Assigned task >>
Whenever "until" appears in a line, please copy that line from the data.

-- Entries shown follows --

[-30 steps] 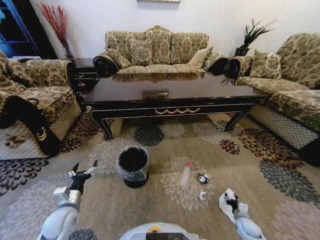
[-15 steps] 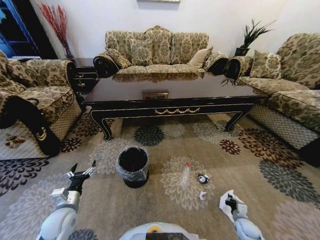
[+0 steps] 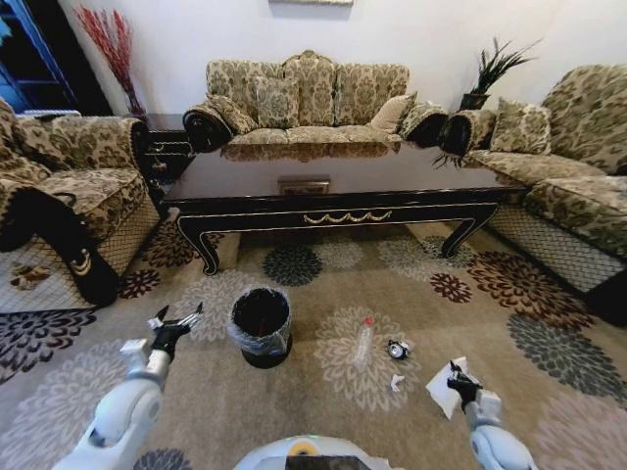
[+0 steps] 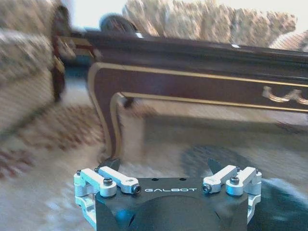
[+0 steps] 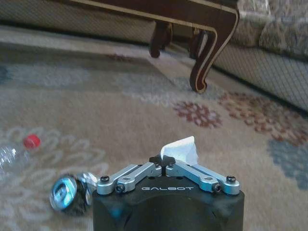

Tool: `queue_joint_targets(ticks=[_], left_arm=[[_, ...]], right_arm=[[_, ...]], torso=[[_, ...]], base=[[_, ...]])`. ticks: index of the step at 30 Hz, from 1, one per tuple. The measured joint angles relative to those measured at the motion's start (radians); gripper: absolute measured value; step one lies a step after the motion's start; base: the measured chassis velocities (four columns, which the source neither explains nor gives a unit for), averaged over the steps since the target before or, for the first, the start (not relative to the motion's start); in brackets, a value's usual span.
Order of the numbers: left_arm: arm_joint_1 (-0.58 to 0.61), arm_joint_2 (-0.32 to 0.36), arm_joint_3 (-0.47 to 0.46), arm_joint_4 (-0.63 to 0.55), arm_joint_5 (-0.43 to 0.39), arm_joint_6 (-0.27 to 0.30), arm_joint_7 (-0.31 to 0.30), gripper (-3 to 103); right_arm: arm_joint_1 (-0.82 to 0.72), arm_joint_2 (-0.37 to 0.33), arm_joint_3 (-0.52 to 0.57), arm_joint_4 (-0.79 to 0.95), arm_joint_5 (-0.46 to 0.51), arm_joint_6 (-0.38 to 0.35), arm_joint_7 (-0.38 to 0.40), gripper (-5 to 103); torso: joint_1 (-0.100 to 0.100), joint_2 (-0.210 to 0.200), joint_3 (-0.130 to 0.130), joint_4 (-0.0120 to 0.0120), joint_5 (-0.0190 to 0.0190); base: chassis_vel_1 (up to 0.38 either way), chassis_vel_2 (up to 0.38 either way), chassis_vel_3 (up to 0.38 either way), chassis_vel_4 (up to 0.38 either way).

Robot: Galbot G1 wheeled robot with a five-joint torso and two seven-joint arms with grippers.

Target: Move to the front of the table and pick up the trash from the floor, then place it into the trash bin.

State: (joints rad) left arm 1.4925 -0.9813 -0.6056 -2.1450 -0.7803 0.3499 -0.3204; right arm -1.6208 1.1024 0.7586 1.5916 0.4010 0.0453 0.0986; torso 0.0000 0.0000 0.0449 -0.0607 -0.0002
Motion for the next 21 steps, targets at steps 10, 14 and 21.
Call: queue_joint_targets(ticks=[10, 14, 21], left_arm=[[-0.028, 0.077, 0.021, -0.092, -0.254, 0.331, -0.230, 97], [-0.052, 0.088, 0.047, -0.058, -0.249, 0.337, -0.238, 97], [-0.140, 0.077, 0.126, 0.033, -0.296, 0.330, -0.246, 97]], right_arm=[[0.036, -0.054, -0.035, 0.057, -0.006, -0.014, 0.013, 0], [0.022, -0.060, -0.027, 0.070, -0.002, -0.012, 0.012, 0], [-0.022, -0.066, -0.004, 0.139, 0.014, -0.010, 0.011, 0]], torso=[[0.000, 0.000, 0.000, 0.0005, 0.0002], [0.000, 0.000, 0.000, 0.0007, 0.0003], [0.000, 0.000, 0.000, 0.0005, 0.0001]], base=[[0.000, 0.000, 0.000, 0.000], [0.000, 0.000, 0.000, 0.000], [0.000, 0.000, 0.000, 0.000]])
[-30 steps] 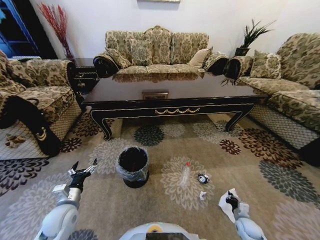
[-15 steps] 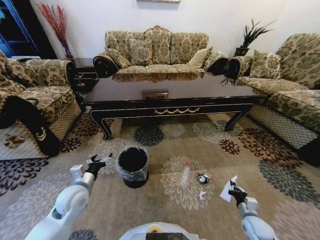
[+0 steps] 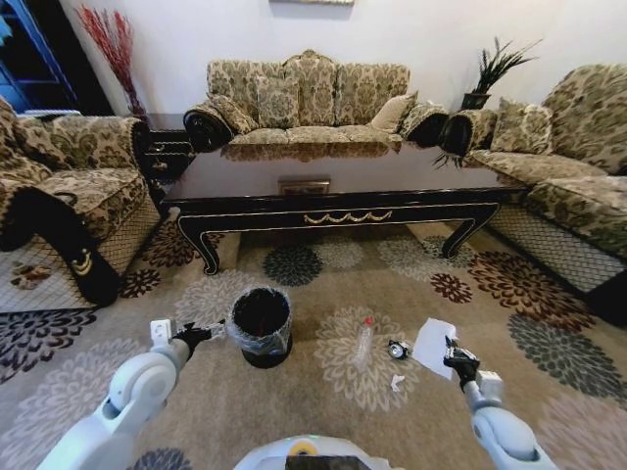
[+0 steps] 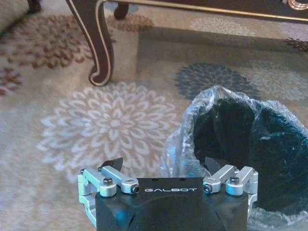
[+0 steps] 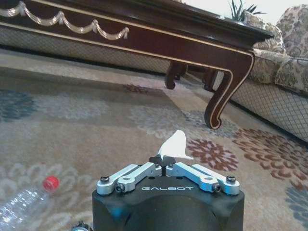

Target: Move to the front of the table and pick up the trash from the floor, then place it into the trash bin.

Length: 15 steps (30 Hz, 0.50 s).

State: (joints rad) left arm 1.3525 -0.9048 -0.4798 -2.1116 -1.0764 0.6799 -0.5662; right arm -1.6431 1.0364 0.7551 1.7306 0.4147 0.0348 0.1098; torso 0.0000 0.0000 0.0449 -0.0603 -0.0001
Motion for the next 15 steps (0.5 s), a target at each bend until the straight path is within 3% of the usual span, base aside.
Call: queue_joint_targets(ticks=[9, 15], left_arm=[[-0.162, -0.033, 0.126, 0.126, -0.033, -0.032, 0.011, 96], [-0.224, -0.048, 0.199, 0.181, -0.048, -0.025, -0.034, 91]], right_arm=[[-0.026, 0.008, -0.003, 0.080, 0.001, -0.031, 0.019, 0], [-0.028, 0.016, -0.010, 0.090, -0.004, -0.039, 0.029, 0]], torso=[[0.000, 0.000, 0.000, 0.0000, 0.0002], [0.000, 0.000, 0.000, 0.0000, 0.0001]], base=[[0.000, 0.000, 0.000, 0.000], [0.000, 0.000, 0.000, 0.000]])
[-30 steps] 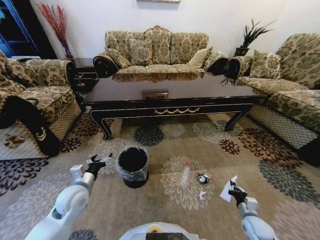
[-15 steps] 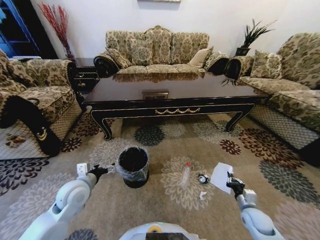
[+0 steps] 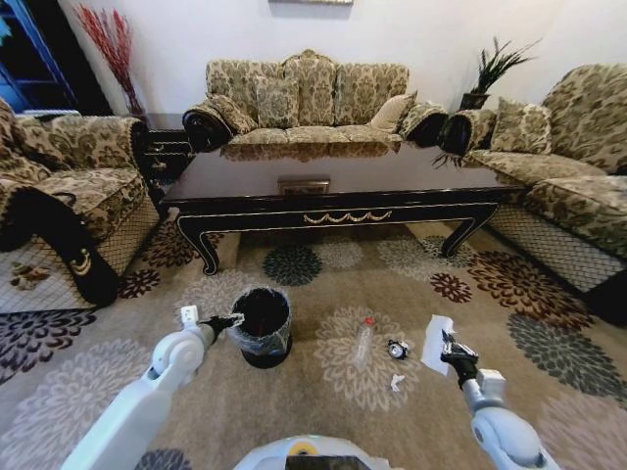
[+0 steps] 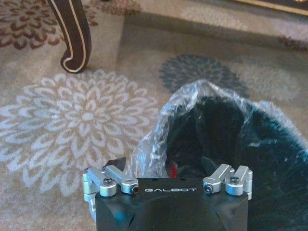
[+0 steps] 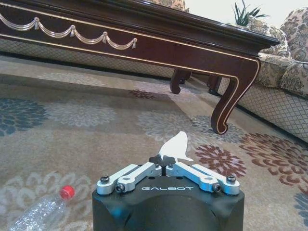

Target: Move to the front of the table and pick up the trash from the floor, then place it into the trash bin.

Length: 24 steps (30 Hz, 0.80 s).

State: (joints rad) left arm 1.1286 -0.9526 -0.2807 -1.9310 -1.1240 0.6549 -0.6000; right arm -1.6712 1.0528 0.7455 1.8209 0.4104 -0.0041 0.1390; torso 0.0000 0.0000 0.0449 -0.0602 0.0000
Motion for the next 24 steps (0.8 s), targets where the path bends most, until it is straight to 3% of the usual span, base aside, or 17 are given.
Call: queue_joint_targets(ticks=[6, 8, 15, 17, 21, 23, 24], left_arm=[[-0.054, 0.006, 0.048, 0.057, -0.039, 0.023, -0.037, 76], [-0.063, 0.003, 0.055, 0.066, -0.046, 0.024, -0.043, 76], [-0.084, -0.001, 0.075, 0.075, -0.076, 0.036, -0.062, 44], [-0.084, 0.003, 0.075, 0.074, -0.076, 0.038, -0.064, 44], [-0.081, 0.008, 0.069, 0.071, -0.079, 0.042, -0.078, 23], [-0.080, 0.010, 0.066, 0.071, -0.079, 0.042, -0.079, 23], [-0.080, 0.013, 0.064, 0.070, -0.079, 0.045, -0.080, 18]], right_arm=[[-0.013, 0.012, 0.003, 0.004, -0.005, 0.000, 0.002, 0], [-0.015, 0.014, 0.003, 0.006, -0.005, 0.000, 0.002, 0], [-0.016, 0.021, 0.003, 0.009, -0.005, 0.002, 0.002, 0], [-0.014, 0.020, 0.002, 0.009, -0.004, 0.002, 0.002, 0], [-0.006, 0.014, -0.001, 0.011, 0.000, 0.002, 0.002, 0], [-0.006, 0.013, -0.002, 0.013, 0.001, 0.002, 0.001, 0], [-0.006, 0.013, -0.002, 0.014, 0.003, 0.002, 0.001, 0]], torso=[[0.000, 0.000, 0.000, 0.0000, -0.0001], [0.000, 0.000, 0.000, 0.0000, 0.0000], [0.000, 0.000, 0.000, -0.0001, -0.0001], [0.000, 0.000, 0.000, 0.0000, 0.0000], [0.000, 0.000, 0.000, 0.0001, 0.0000], [0.000, 0.000, 0.000, 0.0001, 0.0001], [0.000, 0.000, 0.000, -0.0001, 0.0001]], base=[[0.000, 0.000, 0.000, 0.000], [0.000, 0.000, 0.000, 0.000], [0.000, 0.000, 0.000, 0.000], [0.000, 0.000, 0.000, 0.000], [0.000, 0.000, 0.000, 0.000], [0.000, 0.000, 0.000, 0.000], [0.000, 0.000, 0.000, 0.000]])
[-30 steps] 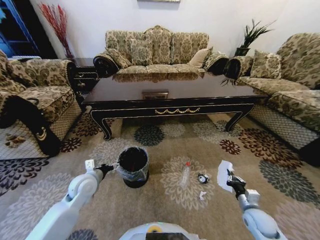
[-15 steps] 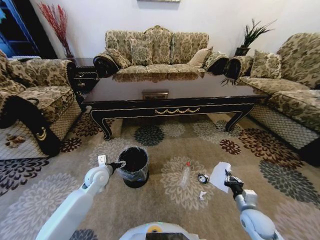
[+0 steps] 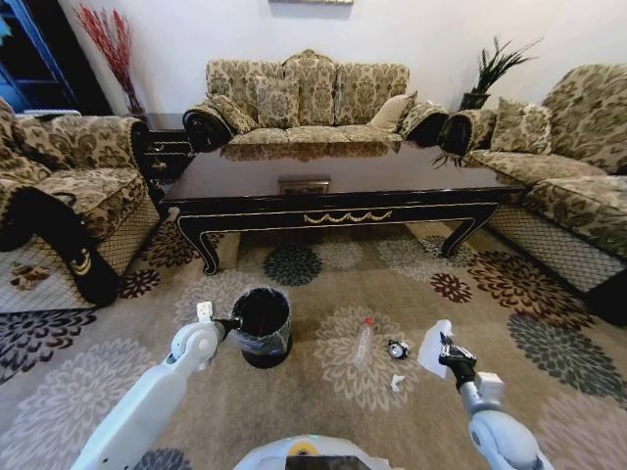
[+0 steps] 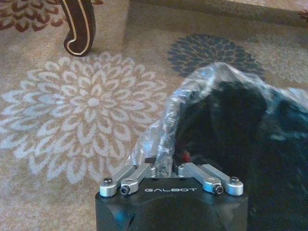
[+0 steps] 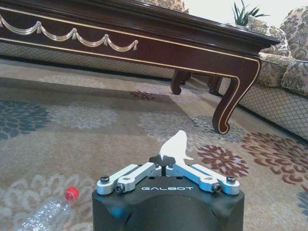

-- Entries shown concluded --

Task output >>
Motion for the next 15 steps (0.5 s), a target at each bend until the straight path is within 3% of the usual span, base aside.
Motion for the next 24 steps (0.8 s), targets where the path bends most, until it is straight to 3% of the usual span, base aside, or 17 are given.

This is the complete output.